ADF vs Databricks for Load in ETL into Hyperscale

Janice Chi 140 Reputation points
2025-06-18T07:28:38.9333333+00:00

We are working on a highly sensitive healthcare data migration project involving:

Source: IBM DB2 (on-prem) with partitioned tables (up to 18 TB in size).

CDC: IBM InfoSphere CDC → Kafka Topics (on GCP).

Target: Azure SQL Hyperscale.

There are two ingestion modes:

  1. One-Time Historical Migration: 79 TB total across 790 tables, using ADF to extract from DB2 and load into Hyperscale, with Databricks only doing minor transformations.
  2. Catch-Up & Real-Time Streaming: CDC events flow continuously through Kafka (390 EPS avg, 39,000 EPS peak), and must be loaded into Hyperscale after transformation.

Questions:

We’ve observed that:

DB2 table partitions (based on data size) do not align with Kafka topic partitions (based on offsets).
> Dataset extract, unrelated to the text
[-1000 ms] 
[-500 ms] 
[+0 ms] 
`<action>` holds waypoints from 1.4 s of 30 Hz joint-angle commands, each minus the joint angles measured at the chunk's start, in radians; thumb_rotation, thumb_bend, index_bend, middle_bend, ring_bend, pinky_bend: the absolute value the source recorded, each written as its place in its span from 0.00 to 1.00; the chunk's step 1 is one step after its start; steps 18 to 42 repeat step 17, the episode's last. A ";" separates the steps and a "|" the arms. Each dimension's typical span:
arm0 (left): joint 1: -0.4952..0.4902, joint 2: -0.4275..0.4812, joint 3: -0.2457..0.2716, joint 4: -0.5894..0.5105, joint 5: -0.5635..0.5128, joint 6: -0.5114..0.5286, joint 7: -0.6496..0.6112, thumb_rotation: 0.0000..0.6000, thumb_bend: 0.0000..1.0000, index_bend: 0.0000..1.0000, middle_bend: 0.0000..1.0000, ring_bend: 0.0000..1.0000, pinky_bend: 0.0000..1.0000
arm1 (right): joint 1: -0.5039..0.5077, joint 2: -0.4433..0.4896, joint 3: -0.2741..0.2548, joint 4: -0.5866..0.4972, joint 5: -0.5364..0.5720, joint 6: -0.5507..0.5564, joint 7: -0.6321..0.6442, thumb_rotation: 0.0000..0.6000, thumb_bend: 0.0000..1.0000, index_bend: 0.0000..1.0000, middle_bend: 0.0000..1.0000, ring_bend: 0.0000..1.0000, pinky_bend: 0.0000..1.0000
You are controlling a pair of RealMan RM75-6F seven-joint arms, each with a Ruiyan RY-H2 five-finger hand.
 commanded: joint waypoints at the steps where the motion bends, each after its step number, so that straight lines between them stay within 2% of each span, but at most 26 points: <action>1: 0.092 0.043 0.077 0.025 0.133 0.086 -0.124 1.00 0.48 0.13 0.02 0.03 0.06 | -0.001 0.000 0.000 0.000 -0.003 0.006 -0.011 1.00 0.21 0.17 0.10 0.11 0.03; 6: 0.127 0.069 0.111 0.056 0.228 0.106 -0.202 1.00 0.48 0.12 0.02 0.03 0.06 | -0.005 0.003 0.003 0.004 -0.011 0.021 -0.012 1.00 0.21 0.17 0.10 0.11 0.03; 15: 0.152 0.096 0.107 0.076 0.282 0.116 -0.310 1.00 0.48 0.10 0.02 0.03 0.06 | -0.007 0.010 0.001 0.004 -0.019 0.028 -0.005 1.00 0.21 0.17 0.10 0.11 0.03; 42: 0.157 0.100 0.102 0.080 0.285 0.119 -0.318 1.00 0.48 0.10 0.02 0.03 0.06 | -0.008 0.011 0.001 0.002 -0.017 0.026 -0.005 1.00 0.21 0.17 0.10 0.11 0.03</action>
  In one-time load, we read full partitions from DB2.

  
     In catch-up, we read CDC data using Kafka offsets.

     
     **Q1:** Is it correct to assume that the size of a DB2 table partition (in one-time load) will almost always be much **larger** than the volume of data associated with a range of Kafka offsets (e.g., offset 1 to 100) in catch-up ingestion? Could you please explain the technical reasoning?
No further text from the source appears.